The sk98 has a much cleaner beam than the sk68. That is the sk68's biggest failing imo. It is brighter too, but the zoom throw isnt as small, and the flood is wider.


----------



## Mass. Wine Guy (Aug 25, 2013)

I have only one UltraFire light. It is extremely bright and seems to work well. It was doing some flickering on the low mode, but I took it apart, did some cleaning and tightening, and now it seems ok. For $18, not bad. I'd go Solarforce next time, though.


----------



## 901-Memphis (Aug 25, 2013)

I have a wf-501b and the tail cap got cross threaded amazingly easy on it. Now its jammed on there and i have to remove the battery from the front of the light. If it wasn't for the removable front piece it would be scrap. 

I got an Olight S20 baton off ebay for $33 , now thats a budget light price.


----------



## TronPlayer (Aug 25, 2013)

I have several and am not really happy with any of them.
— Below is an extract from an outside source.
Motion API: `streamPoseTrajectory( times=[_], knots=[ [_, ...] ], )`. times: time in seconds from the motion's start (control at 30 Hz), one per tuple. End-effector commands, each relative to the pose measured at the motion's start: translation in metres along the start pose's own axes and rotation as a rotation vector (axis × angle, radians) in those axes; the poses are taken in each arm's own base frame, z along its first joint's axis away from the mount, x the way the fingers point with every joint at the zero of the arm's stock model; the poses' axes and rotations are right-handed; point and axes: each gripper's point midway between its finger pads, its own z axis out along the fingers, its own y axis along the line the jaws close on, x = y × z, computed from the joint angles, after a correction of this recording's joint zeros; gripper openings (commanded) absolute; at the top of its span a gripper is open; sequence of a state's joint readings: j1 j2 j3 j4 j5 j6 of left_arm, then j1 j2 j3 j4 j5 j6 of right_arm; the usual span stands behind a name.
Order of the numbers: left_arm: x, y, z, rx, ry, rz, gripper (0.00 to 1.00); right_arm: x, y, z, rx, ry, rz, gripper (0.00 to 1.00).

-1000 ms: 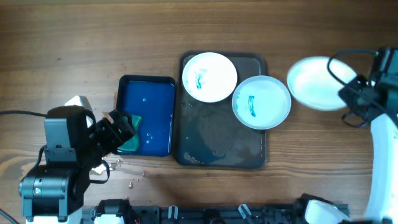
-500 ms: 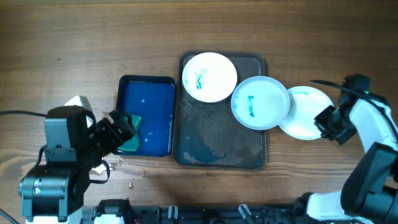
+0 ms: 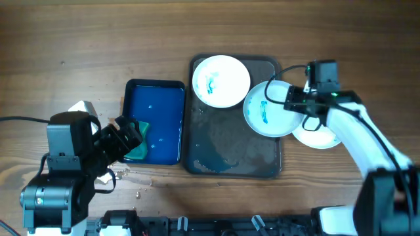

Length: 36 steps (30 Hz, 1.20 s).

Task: Clean dirty plates on tray and stack at the side

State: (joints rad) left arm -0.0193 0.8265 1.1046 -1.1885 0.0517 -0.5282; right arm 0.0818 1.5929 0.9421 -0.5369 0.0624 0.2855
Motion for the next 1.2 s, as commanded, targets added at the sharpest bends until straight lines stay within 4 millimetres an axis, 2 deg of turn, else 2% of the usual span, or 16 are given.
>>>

I don't buy them anymore. Quality control stinks and you never really know what you're going to get. I've had some not work out of the box and I can't really ship them back to china. If you take into consideration the cost of the ones that don't work, missing o-rings, plastic lenses etc. you can easily purchase a quality light like a fenix.


----------



## J-Dub74 (Aug 26, 2013)

TronPlayer said:


> I have several and am not really happy with any of them. I don't buy them anymore. Quality control stinks and you never really know what you're going to get. I've had some not work out of the box and I can't really ship them back to china. If you take into consideration the cost of the ones that don't work, missing o-rings, plastic lenses etc. you can easily purchase a quality light like a fenix.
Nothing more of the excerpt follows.